Getting Your Site Ready for Google
If you want people and Google to notice your site, you’ve got to make it presentable. That means paying attention to visual, interactive, and technical details. While Google doesn’t give a hoot about color scheme or whether your humor site is actually funny, it does care about many of the same things your visitors do. If your site is difficult for Google to roam through and read, the search engine is unlikely to index it properly and show it in search results as you’d like.
Tip: As a Webmaster, it behooves you to keep up with the latest trends in search engines and how best to prepare your site for maximum indexing, impact, and, ultimately, visitors. (Geeks and other techno-wonks call this process search engine optimization, or SEO.)Two fabulous resources for all things Webmaster-and search-engine-related are Search Engine Watch (www.searchenginewatch.com) and Webmaster World (www.webmasterworld.com). The Fundamental Steps
Here’s how you can win friends and influence Google.
Don’t hide indoors
Google tracks only what is actually on the Web and readily accessible.
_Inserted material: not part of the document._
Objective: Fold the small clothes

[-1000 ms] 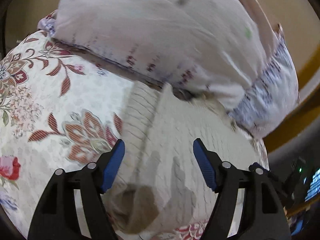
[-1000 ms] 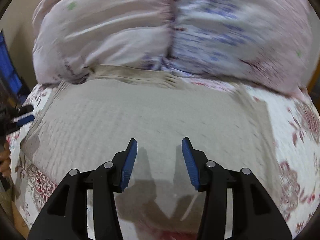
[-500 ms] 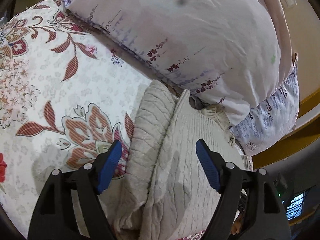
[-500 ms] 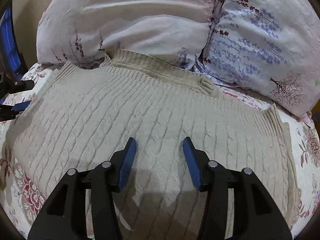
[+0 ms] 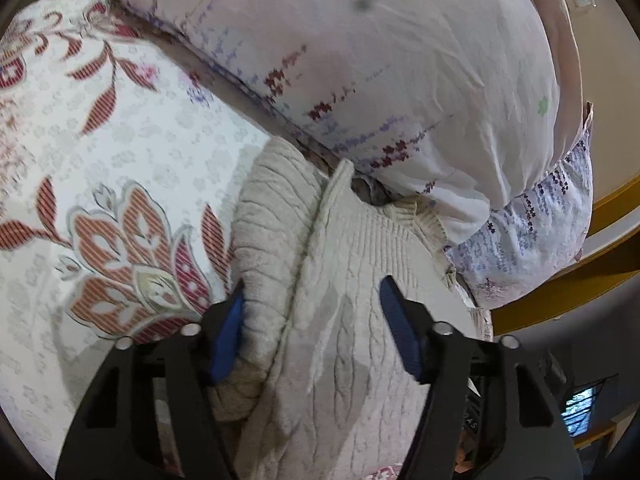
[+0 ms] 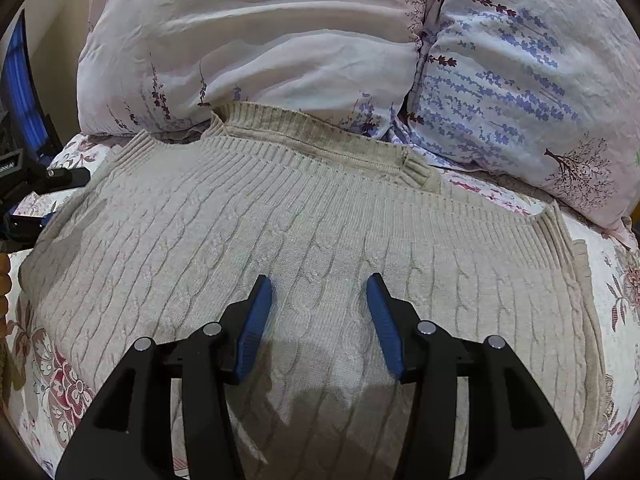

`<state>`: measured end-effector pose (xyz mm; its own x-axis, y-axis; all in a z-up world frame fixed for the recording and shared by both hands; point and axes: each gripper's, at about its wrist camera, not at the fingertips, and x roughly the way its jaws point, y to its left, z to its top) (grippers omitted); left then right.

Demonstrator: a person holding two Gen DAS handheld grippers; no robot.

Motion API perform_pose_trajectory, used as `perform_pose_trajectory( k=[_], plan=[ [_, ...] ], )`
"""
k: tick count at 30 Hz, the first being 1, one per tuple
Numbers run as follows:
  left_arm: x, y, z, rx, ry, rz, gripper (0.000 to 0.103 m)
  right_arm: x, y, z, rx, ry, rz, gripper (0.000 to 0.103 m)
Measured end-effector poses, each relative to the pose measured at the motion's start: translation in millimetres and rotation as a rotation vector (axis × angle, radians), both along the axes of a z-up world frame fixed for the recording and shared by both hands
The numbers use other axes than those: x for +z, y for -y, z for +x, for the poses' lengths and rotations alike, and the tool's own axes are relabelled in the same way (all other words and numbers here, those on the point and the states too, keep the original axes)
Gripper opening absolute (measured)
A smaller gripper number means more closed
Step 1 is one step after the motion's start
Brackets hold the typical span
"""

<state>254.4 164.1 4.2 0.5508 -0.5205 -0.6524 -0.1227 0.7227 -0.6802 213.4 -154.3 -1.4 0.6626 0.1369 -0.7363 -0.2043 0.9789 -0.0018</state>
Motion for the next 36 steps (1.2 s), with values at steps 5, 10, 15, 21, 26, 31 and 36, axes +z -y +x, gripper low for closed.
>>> perform_pose_trajectory(
  k=[5,10,15,21,26,31,36],
  plan=[
    [-4,1,0,0.008,-0.028,-0.034,0.026,-1,1,0,0.005,0.002,0.003,0.052],
    [20,10,-2,-0.017,0.048,-0.085,0.021,-1,1,0,0.008,0.003,0.002,0.052],
    [54,32,-7,-0.066,0.158,-0.176,0.02,-1,0,0,0.01,0.015,-0.011,0.052],
    [86,79,-8,-0.161,0.245,-0.243,0.02,17,35,2,0.013,-0.027,0.149,0.052],
    [95,136,-2,-0.26,0.271,-0.286,0.019,49,110,-12,-0.065,0.016,0.328,0.062],
    [79,212,3,-0.371,0.252,-0.307,0.019,57,172,-38,-0.194,0.062,0.404,0.062],
    [23,294,12,-0.471,0.074,-0.275,0.021,42,231,-55,-0.323,0.027,0.586,0.063]
  ],
)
Just because your site is on a server (a networked computer that holds the files that make up a Web site) doesn’t mean other people can see it. If you trap your site behind a corporate firewall, at the end of a DSL or cable-modem link that doesn’t allow traffic to your home server, or make it unreachable in any other way to the general public, Google will never find it. It may sound obvious, but many a fledgling Webmaster has missed this point.
If you set up your site at work and you can’t reach it from outside your corporate network, chances are your company doesn’t like its employees running Web sites from its computers and has set up their system to prevent it. Check with your IT department about their policy and where best to put your site on their system.
If you’ve set up your site at home, make sure your Internet service provider lets you run a server over their network. Many don’t, so it’s important to ask. But they may well provide some space for your site on their servers. In fact, many individuals’ sites actually live on their ISP’s servers.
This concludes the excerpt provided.